Pouran Darakhshandeh, credited with making the first Iranian film that talks openly of child abuse, says she does not make films for a jury

Every screening of Hush... Girls Don’t Scream by Pouran Darakhshandeh at the just-concluded Bengaluru International Film Festival (BIFFes) ended with women walking up to her and hugging her warmly.

“Some of them cried, remembering the experiences they had undergone as children. The response was similar in my own country” says Pouran, who is credited with making the first ever film in Iran that openly talks of sexual abuse of girl children. “In fact, the response in every Asian country where I have shown the film has been intensely emotional.” A group of women activists, moved by the film, held a special screening and a discussion after the conclusion of BIFFes.

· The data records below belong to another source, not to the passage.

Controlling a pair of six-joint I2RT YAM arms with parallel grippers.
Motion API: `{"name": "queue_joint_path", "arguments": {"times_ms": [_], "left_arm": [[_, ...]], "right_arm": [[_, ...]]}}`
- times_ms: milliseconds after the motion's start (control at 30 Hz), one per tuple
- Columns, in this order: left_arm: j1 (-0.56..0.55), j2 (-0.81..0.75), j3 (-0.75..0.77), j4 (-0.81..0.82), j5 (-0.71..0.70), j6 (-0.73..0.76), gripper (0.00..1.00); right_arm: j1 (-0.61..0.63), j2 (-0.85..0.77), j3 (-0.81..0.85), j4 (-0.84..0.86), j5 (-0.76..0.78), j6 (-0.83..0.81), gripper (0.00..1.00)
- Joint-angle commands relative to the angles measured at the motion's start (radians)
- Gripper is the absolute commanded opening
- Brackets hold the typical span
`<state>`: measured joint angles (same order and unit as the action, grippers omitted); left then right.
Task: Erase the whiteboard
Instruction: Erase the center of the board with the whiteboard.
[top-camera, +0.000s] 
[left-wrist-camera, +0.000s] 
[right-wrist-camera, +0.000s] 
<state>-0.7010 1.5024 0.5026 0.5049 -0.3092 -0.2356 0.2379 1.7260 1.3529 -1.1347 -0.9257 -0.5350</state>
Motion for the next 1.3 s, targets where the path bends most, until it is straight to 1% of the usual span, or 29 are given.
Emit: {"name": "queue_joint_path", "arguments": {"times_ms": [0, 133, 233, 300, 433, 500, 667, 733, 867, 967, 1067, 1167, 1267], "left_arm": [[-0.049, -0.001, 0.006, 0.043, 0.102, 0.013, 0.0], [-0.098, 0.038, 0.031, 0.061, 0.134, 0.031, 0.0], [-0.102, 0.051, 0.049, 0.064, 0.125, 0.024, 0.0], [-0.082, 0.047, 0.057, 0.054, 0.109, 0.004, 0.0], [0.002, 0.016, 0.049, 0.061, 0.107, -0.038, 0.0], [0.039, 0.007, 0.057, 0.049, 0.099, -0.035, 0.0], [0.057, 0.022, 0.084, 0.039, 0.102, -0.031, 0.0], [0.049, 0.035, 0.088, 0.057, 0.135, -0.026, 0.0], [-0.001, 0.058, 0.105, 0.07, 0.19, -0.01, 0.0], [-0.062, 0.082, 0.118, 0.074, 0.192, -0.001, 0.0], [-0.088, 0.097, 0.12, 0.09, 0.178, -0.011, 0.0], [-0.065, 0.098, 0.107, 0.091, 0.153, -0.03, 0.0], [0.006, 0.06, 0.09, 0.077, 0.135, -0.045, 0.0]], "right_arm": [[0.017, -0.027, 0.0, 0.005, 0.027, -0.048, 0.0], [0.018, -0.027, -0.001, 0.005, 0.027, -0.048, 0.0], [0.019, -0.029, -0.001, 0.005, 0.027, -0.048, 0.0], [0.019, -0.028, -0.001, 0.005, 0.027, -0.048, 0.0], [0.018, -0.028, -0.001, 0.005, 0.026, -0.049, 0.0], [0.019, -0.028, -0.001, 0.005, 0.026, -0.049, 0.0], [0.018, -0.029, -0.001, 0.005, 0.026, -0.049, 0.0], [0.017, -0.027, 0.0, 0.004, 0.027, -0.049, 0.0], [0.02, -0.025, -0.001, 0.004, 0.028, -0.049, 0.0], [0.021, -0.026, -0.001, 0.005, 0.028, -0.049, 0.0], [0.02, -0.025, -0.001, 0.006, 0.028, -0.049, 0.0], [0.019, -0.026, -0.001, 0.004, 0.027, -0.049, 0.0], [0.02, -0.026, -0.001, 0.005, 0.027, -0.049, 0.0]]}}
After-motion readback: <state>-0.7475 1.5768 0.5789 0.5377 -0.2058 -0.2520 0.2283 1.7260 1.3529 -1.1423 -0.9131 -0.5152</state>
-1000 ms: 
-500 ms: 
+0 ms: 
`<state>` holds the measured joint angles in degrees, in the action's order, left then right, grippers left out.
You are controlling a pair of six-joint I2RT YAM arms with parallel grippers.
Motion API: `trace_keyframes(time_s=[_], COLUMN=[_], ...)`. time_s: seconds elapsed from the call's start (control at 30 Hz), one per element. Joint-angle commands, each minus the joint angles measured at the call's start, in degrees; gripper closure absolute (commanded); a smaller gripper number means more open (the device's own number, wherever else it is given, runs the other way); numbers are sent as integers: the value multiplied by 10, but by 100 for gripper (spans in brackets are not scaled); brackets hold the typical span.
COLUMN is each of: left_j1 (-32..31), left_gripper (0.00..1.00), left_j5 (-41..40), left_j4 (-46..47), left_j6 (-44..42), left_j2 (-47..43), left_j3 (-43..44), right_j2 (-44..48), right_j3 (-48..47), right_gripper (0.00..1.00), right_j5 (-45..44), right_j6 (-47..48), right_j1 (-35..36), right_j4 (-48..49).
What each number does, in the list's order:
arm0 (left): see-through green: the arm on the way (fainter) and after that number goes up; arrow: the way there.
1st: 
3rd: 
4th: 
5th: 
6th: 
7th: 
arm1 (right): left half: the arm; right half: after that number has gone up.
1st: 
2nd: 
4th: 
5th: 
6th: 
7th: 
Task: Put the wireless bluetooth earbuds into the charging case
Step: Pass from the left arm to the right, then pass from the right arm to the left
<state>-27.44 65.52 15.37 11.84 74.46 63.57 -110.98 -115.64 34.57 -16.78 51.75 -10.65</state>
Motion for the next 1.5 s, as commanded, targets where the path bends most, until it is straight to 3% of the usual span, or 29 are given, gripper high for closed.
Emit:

The making of the film was not easy though, with many wary of the possible negative response in a conservative society where talking about sexual abuse openly is not the done thing. “But I had to make the film to break the silence. It was a big shock for people when they first saw it, but they could relate to it.” Hush… was a box office hit in Iran when it was released last year, running for months on end in theatres.

“At the end of the day I can’t make a film for the jury of any international festival. I can only make it for the people and I am glad they watched it,” says Pouran, who has made over a dozen feature films and many documentaries for the four decades now.

Hush… (Hiss… Dokhtarha Faryad Nemizanand in Persian) opens with Shirin, the protagonist, turning up at her wedding with blood splattered on her flowing white gown. As she is held for murder and the trial begins, the film rewinds to her childhood of abuse that has left her scarred for life.

Combining aspects of a crime thriller and courtroom drama, the film manages to narrate a riveting story on what happens when society decides to push crimes like paedophilia under the thick carpet of “family honour.” While Shirin is the criminal in the eye of law, having killed a man, Hush… points a finger at the crimes committed by parents, education system and a conservative community against young girls. In the midst of much pacy drama, the film has some subtle touches – the empathy of women inmates towards Shirin, even as they don’t utter a word, for instance – that stay in one’s heart long after the film. Though the film appears a little too pat in places, there is no denying that it makes its point loud and clear. The film ends with Shirin opening her mouth wide to scream and cuts to a bunch of girls rushing out of school, shouting in merriment.

Though the film builds a strong case against the social constraints and inequities in the Iranian legal system that makes justice entirely elusive for Shirin, Pouran says that her film is not just about the law. “It is also about how the family, schools and our society at large have no time to talk to children, especially when they are trying to say something that threatens to rip through the carefully preserved façade of all being well.”

Pouran says that she, like many other Iran film makers, does not believe that explicit show of sex and violence are essential to make a strong point about cruelty in society. “I want to make films on simple themes that go deep, deep, deep to touch the heart and leave you thinking even after you get out of the dark hall.”